- PROVIDED DATA
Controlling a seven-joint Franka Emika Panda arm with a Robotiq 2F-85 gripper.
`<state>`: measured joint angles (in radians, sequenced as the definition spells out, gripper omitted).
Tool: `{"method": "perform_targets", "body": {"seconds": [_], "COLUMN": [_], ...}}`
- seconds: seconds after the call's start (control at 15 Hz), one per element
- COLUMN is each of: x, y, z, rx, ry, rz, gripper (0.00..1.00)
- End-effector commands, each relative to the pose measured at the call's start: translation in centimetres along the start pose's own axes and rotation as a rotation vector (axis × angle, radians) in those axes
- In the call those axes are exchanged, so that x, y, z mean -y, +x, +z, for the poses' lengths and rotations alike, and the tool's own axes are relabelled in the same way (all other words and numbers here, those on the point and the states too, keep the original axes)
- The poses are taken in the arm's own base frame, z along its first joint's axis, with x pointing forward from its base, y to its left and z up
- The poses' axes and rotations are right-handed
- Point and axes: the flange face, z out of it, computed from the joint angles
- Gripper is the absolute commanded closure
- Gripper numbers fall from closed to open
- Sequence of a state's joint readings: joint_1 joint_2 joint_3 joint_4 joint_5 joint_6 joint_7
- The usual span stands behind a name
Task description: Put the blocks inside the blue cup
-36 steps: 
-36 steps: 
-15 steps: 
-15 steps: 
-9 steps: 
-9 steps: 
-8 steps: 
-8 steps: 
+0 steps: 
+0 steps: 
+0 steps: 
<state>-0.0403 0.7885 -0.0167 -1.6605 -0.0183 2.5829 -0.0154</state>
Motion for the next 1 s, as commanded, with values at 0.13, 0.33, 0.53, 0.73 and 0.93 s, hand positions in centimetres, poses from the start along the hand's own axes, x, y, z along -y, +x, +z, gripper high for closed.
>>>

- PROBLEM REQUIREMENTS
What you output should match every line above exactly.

- EXERCISE RESULT
Controlling a seven-joint Franka Emika Panda arm with a Robotiq 2F-85 gripper.
`<state>`: measured joint angles (in radians, sequenced as the definition spells out, gripper omitted).
Tool: `{"method": "perform_targets", "body": {"seconds": [_], "COLUMN": [_], ...}}`
- seconds: seconds after the call's start (control at 15 Hz), one per element
- COLUMN is each of: x, y, z, rx, ry, rz, gripper (0.00..1.00)
- End-effector commands, each relative to the pose measured at the call's start: translation in centimetres along the start pose's own axes and rotation as a rotation vector (axis × angle, radians) in those axes
- In the call those axes are exchanged, so that x, y, z mean -y, +x, +z, for the poses' lengths and rotations alike, and the tool's own axes are relabelled in the same way (all other words and numbers here, those on the point and the states too, keep the original axes)
- The poses are taken in the arm's own base frame, z along its first joint's axis, with x pointing forward from its base, y to its left and z up
- The poses' axes and rotations are right-handed
- Point and axes: the flange face, z out of it, computed from the joint angles
- Gripper is the absolute commanded closure
- Gripper numbers fall from closed to open
- Sequence of a state's joint readings: joint_1 joint_2 joint_3 joint_4 joint_5 joint_6 joint_7
- The usual span stands behind a name
Task description: Put the blocks inside the blue cup
-36 steps: 
-36 steps: 
-15 steps: 
-15 steps: 
-9 steps: 
-9 steps: 
-8 steps: 
-8 steps: 
+0 steps: 
+0 steps: 
+0 steps: 
<state>-0.0403 0.7885 -0.0167 -1.6605 -0.0183 2.5829 -0.0154</state>
Motion for the next 1 s, as commanded, with values at 0.13, 0.33, 0.53, 0.73 and 0.93 s, hand positions in centimetres, poses from the start along the hand's own axes, x, y, z along -y, +x, +z, gripper high for closed.
>>>

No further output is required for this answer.